Task item = Return the lines of the material below exactly, beginning with the line that has "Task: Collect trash" in it and finishing with the line that has "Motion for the" in it. Leave all pictures aside.

Collected data =
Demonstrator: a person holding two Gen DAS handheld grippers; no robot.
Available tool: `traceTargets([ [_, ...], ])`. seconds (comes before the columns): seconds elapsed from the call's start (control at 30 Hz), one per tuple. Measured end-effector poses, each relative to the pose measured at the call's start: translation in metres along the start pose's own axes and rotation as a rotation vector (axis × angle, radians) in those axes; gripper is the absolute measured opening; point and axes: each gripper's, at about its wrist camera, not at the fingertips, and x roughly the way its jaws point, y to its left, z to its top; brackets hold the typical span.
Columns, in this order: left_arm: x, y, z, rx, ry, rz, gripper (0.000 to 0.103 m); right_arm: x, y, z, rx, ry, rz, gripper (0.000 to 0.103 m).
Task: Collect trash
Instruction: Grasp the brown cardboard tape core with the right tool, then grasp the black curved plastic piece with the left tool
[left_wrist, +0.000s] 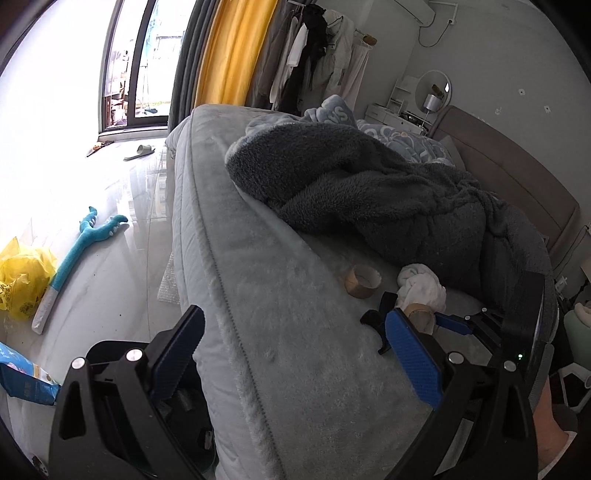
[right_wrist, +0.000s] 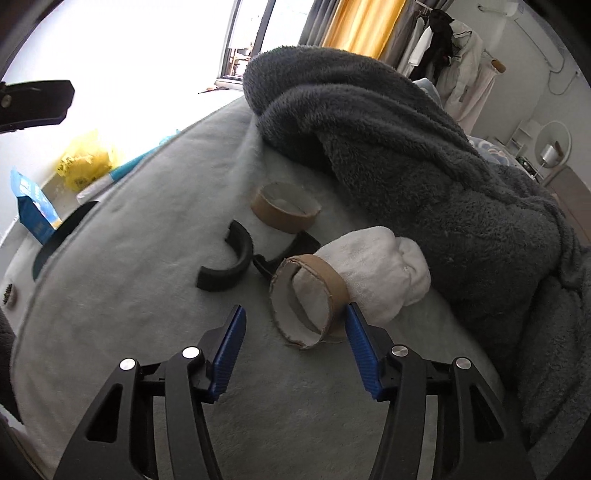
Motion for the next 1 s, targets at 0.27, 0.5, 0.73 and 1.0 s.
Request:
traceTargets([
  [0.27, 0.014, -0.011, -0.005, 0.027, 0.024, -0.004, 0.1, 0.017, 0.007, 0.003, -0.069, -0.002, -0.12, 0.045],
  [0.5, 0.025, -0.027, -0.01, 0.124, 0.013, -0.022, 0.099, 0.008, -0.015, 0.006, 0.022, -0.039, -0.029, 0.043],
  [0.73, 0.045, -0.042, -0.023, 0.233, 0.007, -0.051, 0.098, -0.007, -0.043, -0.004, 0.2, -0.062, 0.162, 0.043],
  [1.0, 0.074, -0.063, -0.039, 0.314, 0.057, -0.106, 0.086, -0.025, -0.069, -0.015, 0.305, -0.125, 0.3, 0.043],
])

Output for this exercise =
Task: Collect trash
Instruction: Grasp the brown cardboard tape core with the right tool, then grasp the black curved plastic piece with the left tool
[left_wrist, +0.000s] 
[right_wrist, +0.000s] 
Motion for the next 1 s, targets at 0.27, 0.5, 0.73 and 1.0 s.

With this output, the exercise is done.